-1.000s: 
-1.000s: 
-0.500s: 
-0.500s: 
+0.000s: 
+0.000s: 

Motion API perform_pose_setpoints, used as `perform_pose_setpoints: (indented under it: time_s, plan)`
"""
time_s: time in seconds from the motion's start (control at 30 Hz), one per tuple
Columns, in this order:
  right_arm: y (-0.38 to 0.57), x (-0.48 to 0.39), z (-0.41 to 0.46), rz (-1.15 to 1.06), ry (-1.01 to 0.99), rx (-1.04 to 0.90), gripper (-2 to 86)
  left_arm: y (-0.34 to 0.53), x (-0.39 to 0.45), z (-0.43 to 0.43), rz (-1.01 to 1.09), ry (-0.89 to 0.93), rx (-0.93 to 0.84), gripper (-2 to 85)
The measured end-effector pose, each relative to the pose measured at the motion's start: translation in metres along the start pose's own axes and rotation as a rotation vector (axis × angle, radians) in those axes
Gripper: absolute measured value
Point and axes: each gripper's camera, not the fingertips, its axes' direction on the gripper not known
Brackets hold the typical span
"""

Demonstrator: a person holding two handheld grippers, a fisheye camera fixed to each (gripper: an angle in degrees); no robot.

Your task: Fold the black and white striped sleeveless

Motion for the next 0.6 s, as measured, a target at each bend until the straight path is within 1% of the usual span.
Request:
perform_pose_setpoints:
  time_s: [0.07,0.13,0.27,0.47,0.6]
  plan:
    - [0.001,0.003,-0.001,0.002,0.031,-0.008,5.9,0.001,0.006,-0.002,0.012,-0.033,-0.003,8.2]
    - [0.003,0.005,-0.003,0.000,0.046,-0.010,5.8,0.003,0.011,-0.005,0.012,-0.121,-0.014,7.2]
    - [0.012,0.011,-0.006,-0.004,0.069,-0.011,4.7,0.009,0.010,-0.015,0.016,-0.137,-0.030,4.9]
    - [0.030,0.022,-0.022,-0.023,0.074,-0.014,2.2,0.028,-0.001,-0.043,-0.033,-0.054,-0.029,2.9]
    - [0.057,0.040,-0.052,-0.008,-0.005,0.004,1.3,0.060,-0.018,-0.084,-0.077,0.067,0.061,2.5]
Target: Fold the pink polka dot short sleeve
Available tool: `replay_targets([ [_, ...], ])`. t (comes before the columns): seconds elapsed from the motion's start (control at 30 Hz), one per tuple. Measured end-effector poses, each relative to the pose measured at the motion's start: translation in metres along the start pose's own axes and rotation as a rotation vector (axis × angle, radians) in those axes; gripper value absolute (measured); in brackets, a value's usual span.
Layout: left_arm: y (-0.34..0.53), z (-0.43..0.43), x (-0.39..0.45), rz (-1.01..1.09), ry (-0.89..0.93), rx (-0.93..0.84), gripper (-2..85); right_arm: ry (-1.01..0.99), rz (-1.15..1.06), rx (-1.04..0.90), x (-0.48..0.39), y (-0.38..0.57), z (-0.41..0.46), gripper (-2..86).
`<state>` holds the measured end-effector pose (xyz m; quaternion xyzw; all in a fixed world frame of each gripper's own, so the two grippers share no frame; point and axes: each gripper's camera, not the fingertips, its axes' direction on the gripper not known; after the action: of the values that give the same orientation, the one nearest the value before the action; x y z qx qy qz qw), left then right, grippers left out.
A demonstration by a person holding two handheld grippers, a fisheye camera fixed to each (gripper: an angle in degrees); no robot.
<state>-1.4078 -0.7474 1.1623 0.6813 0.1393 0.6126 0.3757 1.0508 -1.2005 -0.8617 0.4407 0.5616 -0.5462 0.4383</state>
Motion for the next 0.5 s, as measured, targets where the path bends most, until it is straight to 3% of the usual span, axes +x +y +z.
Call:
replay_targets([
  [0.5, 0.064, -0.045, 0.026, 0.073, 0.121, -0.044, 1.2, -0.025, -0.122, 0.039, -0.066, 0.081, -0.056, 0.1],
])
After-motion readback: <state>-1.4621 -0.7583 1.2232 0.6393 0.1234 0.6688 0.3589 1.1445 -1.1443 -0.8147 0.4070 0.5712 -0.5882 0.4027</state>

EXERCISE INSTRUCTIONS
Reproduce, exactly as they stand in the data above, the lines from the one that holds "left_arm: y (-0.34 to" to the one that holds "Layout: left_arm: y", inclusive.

RESPONSE TO THIS TASK
  left_arm: y (-0.34 to 0.53), x (-0.39 to 0.45), z (-0.43 to 0.43), rz (-1.01 to 1.09), ry (-0.89 to 0.93), rx (-0.93 to 0.84), gripper (-2 to 85)
The measured end-effector pose, each relative to the pose measured at the motion's start: translation in metres along the start pose's own axes and rotation as a rotation vector (axis × angle, radians) in those axes
Gripper: absolute measured value
Point and axes: each gripper's camera, not the fingertips, its axes' direction on the gripper not known
Brackets hold the typical span
"""

Demonstrator: a person holding two handheld grippers, a fisheye camera fixed to each (gripper: an angle in degrees); no robot.

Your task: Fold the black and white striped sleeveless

Motion for the next 0.6 s, as measured, a target at each bend until the straight path is within 1% of the usual span.
Request:
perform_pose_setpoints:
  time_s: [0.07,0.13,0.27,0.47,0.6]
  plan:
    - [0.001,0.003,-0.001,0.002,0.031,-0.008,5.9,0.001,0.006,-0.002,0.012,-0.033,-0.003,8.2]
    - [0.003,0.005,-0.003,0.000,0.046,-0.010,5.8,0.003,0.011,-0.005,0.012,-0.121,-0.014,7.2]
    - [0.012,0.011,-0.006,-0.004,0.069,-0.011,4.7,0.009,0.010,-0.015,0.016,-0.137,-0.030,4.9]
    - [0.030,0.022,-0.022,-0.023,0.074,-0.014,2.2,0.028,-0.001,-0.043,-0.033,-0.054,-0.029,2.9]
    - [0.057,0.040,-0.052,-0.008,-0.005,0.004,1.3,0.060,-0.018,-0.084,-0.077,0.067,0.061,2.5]
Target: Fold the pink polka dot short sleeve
Available tool: `replay_targets([ [_, ...], ])`. t (comes before the columns): seconds elapsed from the motion's start (control at 30 Hz), one per tuple. Measured end-effector poses, each relative to the pose measured at the motion's start: translation in metres along the start pose's own axes and rotation as a rotation vector (axis × angle, radians) in those axes; gripper value absolute (measured); in brackets, a value's usual span.
Layout: left_arm: y (-0.34..0.53), z (-0.43..0.43), x (-0.39..0.45), rz (-1.01..1.09), ry (-0.89..0.93), rx (-0.93..0.84), gripper (-2..85); right_arm: ry (-1.01..0.99), rz (-1.15..1.06), rx (-1.04..0.90), x (-0.48..0.39), y (-0.38..0.57), z (-0.41..0.46), gripper (-2..86).

No more output will be produced.